[TASK OBJECTIVE] Repeat the listing below in full and exactly, but without its pictures.

[COLLECTED MATERIAL]
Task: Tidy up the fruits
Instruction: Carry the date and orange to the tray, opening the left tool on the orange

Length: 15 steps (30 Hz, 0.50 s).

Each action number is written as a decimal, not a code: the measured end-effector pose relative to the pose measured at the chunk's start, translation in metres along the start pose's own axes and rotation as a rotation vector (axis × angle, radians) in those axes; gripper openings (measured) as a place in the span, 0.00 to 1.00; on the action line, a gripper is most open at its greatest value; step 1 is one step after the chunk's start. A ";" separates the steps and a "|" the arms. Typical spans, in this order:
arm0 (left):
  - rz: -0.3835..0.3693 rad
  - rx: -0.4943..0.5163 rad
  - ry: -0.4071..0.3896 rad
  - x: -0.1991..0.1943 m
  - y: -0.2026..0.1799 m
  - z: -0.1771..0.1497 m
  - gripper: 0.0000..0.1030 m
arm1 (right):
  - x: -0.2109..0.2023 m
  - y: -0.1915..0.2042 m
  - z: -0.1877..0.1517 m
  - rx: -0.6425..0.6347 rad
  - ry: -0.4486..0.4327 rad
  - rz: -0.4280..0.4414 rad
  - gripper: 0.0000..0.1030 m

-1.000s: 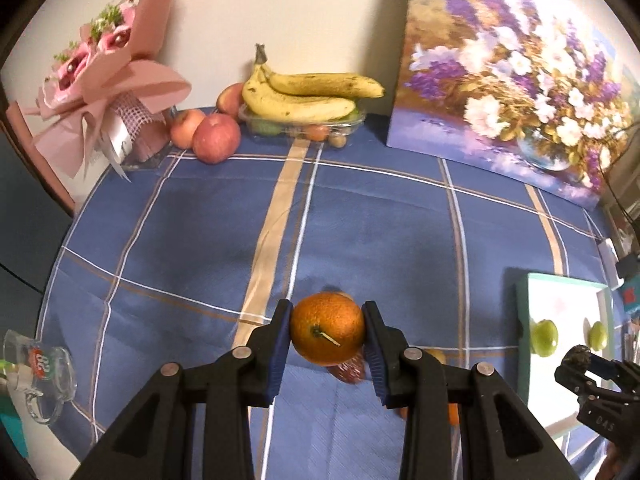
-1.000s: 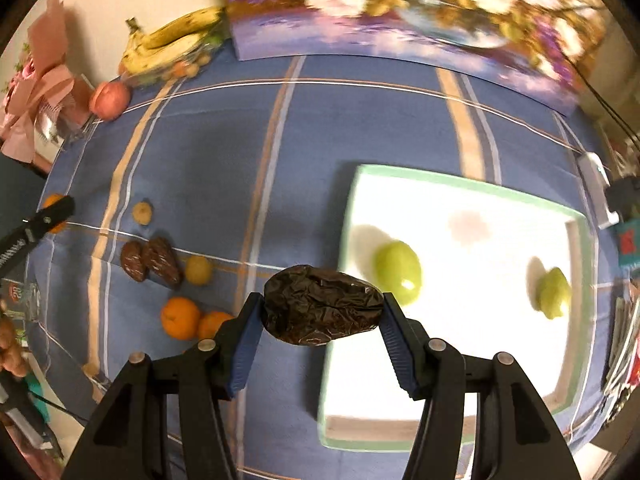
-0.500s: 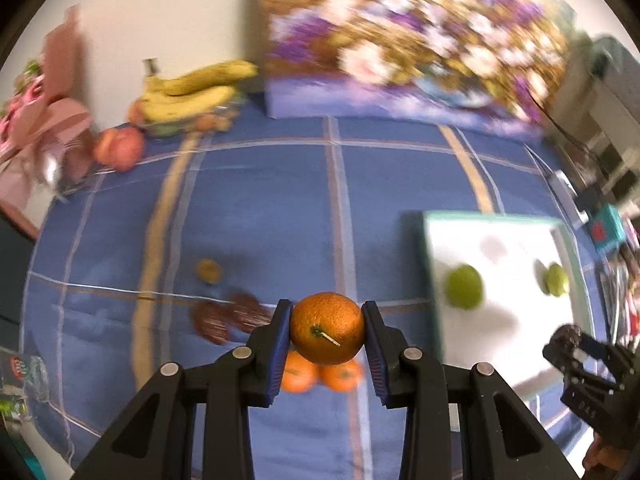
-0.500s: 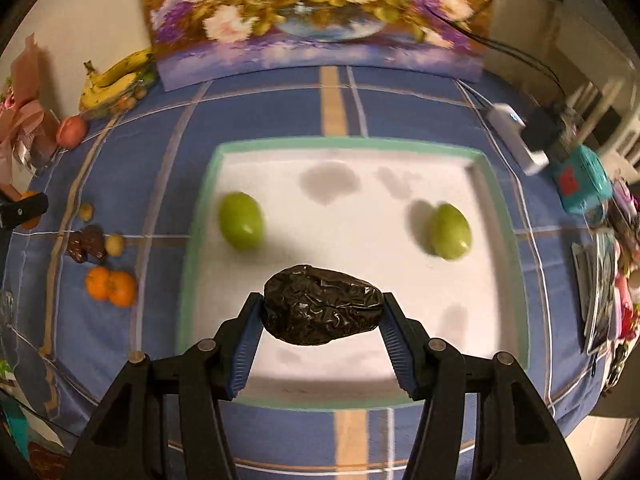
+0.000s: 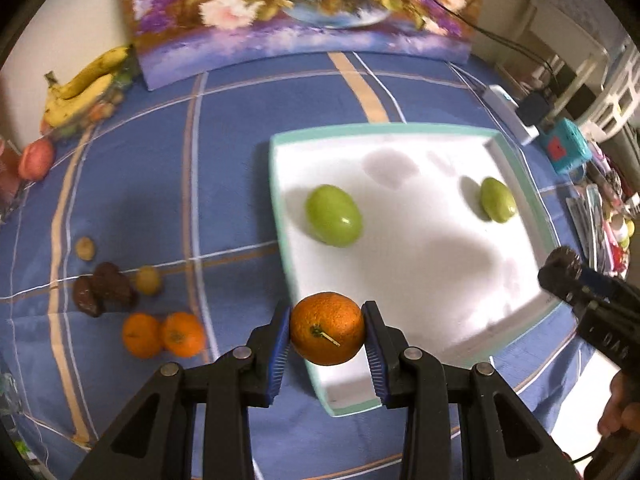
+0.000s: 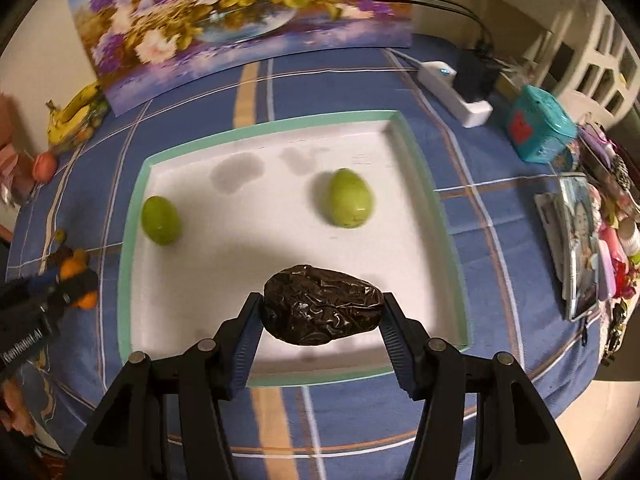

[SOLUTION TO THE EXERCISE]
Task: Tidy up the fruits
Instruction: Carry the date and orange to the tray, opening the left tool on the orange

Length: 15 steps (30 Hz, 0.50 s).

Each action number is written as a decimal, not a code: the measured end-effector pose relative to the pose measured at the chunk's start, translation in metres along the start pose's own axes and rotation as a rotation vector (axis × angle, radians) in those axes; gripper openings (measured) as a place in the span, 0.00 to 1.00; on the action line, a gripper is most open at its greatest value; step 1 is one step after the chunk's start. A ";" separates the steps and a "|" the arms. Typical spans, in this order:
arm0 (left):
  - rz: -0.3835..0.3693 rad
  - rx: -0.4943..0.5163 rad
  - ry: -0.4071..0.3896 rad
  - x: -0.1991..0.1943 m
  - y: -0.2026..0.1799 m
  - z: -0.1771..0.1497 m
  - gripper: 0.0000..0.1030 m
arm1 (right):
  - x: -0.2109..0.2023 m
  - y: -0.1915..0.2042 m
  - z: -0.1877..0.1517 m
  - rx: -0.6425..0.6347 rad
  - ry: -0.4486..0.4327 rad
  - rz: -0.4280..0.4414 rad
  - gripper: 0.0000..0.1030 m

-1.000s: 
-1.000s: 
-0.500s: 
-0.500s: 
+0.000s: 
+0.000s: 

No further output is required here.